В 1948 году Сталин просмотрел или прочел несколько книг по биологии, в том числе книгу Т. Д. Лысенко «Агробиология». Как известно, именно поддержка Сталина помогла Трофиму Лысенко и его «соратникам» устроить настоящий погром в биологических и сельскохозяйственных науках в СССР. Десятки известных ученых были арестованы, сотни остались без работы. Сталин прочел и одобрил книгу старой большевички Ольги Борисовны Лепешинской «У истоков жизни» — о «живом веществе» и «самозарождении» клеток. Эта книга появилась на свет еще в 1945 году, а затем несколько раз переиздавалась, в том числе и для школьников. Именно Сталин настоял на присуждении О. Лепешинской Сталинской премии первой степени, она была принята в действительные члены Академии медицинских наук. На Лепешинскую в 1949–1950 годы обрушился поток безудержного восхваления — в печати, на радио, на телевидении, даже в театре. Профессорам медицинских вузов было предписано чуть ли в каждой лекции упоминать об «учении» Лепешинской. 80-летие Лепешинской было отмечено торжественным собранием ученых в Колонном зале Дома Союзов в Москве. Когда Лепешинская появилась в президиуме этого собрания, более тысячи ученых встали и устроили ей овацию. Некоторые из оппонентов Лепешинской были арестованы, другие были вынуждены публично каяться.
В 1950 году Сталин в течение нескольких месяцев читал книги по языкознанию. Он прочел или просмотрел десятки книг разных авторов и разных направлений в этой новой для него науке. Сталин принял, как известно, участие в публичной дискуссии по языкознанию, которую он сам организовал и которая кончилась после выступления в печати Сталина с его «трудами» по языкознанию.

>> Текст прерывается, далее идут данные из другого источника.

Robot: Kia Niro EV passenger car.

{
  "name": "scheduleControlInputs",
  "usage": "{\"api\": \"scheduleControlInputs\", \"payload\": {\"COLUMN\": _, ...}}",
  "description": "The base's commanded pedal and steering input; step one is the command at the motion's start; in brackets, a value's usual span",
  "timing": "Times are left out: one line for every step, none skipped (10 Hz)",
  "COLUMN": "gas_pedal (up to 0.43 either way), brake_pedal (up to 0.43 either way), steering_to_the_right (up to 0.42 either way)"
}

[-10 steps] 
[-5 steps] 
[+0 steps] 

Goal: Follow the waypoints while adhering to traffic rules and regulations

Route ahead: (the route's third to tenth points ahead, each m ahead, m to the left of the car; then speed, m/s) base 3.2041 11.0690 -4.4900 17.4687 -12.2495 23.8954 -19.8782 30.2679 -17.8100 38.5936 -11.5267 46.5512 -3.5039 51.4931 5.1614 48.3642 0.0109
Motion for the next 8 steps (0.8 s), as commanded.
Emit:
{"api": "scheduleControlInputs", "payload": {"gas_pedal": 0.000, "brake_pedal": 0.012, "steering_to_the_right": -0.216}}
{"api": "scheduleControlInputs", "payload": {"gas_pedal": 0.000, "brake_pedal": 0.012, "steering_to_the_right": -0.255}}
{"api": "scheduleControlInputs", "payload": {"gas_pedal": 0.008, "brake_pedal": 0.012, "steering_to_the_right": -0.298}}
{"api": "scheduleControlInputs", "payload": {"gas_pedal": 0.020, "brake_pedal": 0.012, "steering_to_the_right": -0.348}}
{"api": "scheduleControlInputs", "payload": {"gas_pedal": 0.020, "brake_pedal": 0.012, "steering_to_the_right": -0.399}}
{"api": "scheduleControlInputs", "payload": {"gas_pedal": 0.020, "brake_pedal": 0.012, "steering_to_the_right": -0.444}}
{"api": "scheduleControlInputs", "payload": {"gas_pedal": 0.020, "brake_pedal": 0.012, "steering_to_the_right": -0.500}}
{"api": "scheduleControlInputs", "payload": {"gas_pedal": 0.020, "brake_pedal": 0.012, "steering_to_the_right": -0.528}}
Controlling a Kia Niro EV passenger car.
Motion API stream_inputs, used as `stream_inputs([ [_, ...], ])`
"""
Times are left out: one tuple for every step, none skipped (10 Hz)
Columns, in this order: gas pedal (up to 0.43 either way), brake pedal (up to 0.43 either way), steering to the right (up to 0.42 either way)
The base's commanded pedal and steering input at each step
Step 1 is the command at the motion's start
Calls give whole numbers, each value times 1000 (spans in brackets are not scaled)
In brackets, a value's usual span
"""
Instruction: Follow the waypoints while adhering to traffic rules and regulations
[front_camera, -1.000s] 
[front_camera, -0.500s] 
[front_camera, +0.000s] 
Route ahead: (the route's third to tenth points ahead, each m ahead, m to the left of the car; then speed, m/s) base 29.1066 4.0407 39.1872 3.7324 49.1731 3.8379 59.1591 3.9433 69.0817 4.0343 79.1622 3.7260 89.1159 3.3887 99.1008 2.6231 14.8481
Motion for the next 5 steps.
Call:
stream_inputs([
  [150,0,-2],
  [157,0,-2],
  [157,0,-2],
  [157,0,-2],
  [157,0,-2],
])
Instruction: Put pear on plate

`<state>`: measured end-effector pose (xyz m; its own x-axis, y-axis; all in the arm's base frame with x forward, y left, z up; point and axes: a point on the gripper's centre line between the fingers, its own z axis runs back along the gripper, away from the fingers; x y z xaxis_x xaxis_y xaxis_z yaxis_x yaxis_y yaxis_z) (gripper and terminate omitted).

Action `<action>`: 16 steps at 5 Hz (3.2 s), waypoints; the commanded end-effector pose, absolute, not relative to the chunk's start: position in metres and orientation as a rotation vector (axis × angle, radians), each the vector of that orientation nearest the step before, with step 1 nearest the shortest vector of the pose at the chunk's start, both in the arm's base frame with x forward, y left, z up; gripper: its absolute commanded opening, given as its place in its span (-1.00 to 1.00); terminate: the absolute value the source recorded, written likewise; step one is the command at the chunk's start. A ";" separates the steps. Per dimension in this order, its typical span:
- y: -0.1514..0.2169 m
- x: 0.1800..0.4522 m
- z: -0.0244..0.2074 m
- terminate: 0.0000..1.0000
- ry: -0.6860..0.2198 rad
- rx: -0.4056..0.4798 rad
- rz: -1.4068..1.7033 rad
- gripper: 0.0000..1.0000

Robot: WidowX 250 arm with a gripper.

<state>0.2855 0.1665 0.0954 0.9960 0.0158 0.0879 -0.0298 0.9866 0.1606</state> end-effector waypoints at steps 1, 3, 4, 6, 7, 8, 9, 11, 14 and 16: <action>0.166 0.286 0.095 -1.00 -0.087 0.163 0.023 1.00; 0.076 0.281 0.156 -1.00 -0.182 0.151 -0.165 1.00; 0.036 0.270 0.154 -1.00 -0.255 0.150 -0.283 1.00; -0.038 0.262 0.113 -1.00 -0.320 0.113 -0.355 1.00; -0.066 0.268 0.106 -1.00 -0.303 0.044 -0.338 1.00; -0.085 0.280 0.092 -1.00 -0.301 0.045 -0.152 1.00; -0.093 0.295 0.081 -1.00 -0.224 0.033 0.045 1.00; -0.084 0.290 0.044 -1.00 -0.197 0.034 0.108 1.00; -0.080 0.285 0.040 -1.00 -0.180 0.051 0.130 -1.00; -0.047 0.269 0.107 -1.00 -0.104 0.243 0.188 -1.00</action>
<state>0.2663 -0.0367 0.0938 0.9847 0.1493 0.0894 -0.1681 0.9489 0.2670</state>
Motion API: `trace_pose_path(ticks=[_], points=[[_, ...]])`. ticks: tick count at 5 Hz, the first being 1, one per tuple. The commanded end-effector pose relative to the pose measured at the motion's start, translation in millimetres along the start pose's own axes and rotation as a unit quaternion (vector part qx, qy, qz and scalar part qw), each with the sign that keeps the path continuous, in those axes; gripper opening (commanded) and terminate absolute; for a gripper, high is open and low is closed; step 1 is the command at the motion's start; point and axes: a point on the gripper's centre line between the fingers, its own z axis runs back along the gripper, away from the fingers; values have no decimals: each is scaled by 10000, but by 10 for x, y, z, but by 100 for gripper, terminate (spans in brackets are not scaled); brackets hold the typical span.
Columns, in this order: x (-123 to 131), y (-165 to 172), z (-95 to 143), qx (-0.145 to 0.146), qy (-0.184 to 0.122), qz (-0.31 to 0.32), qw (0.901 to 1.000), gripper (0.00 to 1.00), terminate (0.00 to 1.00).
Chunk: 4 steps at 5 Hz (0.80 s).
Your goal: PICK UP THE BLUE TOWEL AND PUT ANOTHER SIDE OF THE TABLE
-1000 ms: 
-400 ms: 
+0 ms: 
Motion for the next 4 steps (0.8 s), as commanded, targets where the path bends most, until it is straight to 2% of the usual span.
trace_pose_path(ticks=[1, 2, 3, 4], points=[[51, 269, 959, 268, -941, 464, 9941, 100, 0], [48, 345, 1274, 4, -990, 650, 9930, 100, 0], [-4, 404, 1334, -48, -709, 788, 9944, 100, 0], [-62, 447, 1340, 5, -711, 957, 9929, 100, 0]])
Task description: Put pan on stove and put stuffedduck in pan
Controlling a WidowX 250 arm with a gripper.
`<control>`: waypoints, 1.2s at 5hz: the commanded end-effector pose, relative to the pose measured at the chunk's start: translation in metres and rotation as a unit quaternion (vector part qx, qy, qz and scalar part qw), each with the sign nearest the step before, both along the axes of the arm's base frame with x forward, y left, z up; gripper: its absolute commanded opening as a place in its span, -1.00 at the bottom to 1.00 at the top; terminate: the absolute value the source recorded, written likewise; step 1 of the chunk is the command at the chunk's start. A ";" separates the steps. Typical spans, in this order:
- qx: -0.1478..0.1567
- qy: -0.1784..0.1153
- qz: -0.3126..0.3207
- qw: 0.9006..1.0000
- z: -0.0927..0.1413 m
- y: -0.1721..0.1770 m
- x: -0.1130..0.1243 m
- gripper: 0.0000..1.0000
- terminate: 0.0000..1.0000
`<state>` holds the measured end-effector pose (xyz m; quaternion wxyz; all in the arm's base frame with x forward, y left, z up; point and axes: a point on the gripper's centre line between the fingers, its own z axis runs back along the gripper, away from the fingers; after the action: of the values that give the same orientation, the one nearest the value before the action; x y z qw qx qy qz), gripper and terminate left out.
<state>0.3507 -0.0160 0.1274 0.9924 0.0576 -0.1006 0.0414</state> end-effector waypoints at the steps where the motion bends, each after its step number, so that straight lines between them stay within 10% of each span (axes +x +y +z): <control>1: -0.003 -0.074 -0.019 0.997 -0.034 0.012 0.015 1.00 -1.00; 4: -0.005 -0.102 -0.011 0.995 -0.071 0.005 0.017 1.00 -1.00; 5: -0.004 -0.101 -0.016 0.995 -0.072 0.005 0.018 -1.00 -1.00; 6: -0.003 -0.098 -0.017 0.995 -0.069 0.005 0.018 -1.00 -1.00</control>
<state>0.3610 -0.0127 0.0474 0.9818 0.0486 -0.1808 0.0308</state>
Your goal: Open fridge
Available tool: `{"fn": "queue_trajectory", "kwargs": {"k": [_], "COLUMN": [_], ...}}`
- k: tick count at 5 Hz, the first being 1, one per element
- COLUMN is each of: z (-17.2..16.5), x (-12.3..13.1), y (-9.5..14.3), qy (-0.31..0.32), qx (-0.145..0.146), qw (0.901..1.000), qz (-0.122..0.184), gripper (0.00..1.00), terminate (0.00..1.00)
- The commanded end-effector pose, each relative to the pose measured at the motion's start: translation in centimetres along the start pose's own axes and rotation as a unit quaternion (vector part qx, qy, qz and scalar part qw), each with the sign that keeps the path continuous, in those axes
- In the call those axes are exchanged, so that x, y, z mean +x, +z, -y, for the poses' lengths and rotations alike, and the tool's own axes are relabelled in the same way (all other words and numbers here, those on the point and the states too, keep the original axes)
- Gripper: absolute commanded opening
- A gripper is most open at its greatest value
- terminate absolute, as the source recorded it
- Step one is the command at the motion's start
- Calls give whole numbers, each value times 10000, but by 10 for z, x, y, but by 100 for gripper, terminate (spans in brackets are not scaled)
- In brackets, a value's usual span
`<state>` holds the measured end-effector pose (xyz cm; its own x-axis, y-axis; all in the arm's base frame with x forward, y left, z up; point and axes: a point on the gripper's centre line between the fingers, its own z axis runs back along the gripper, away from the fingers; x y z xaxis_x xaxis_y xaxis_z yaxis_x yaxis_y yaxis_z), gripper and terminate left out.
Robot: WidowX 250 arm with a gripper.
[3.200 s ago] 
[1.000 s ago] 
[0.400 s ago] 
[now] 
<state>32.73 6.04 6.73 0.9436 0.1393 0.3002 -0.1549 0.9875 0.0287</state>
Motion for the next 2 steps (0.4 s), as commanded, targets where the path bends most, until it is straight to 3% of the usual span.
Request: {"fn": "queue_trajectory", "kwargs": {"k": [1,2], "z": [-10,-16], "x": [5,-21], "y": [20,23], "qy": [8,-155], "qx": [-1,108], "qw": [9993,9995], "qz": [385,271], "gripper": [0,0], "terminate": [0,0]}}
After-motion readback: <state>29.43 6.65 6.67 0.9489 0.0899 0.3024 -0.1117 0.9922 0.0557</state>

В 1951–1952 годах Сталин прочел и просмотрел много книг, статей и рукописей по политической экономии: шла подготовка к созданию и изданию советских учебников по политэкономии капитализма и социализма. Обходиться в этой области только трудами Маркса, Энгельса и Ленина было уже невозможно — мир слишком сильно изменился по сравнению с концом XIX и началом XX веков. Первые макеты таких учебников были подготовлены еще в 1938 году, но Сталин был ими недоволен. Работа возобновилась в 1947 году, но шла медленно и с большими перерывами. Она была ускорена после встречи авторского коллектива со Сталиным 22 февраля 1950 года. Через год — в апреле 1951 года — на стол Сталина лег новый большой макет учебника политической экономии. Обо всем этом подробно писал в своей книге Дмитрий Шепилов. Дело кончилось тогда, как известно, не учебником, а публикацией работы самого Сталина «Экономические проблемы социализма в СССР». В библиотеке Сталина, как уже я писал выше, было больше всего книг по истории. Второе место занимали книги по политэкономии и экономическим проблемам.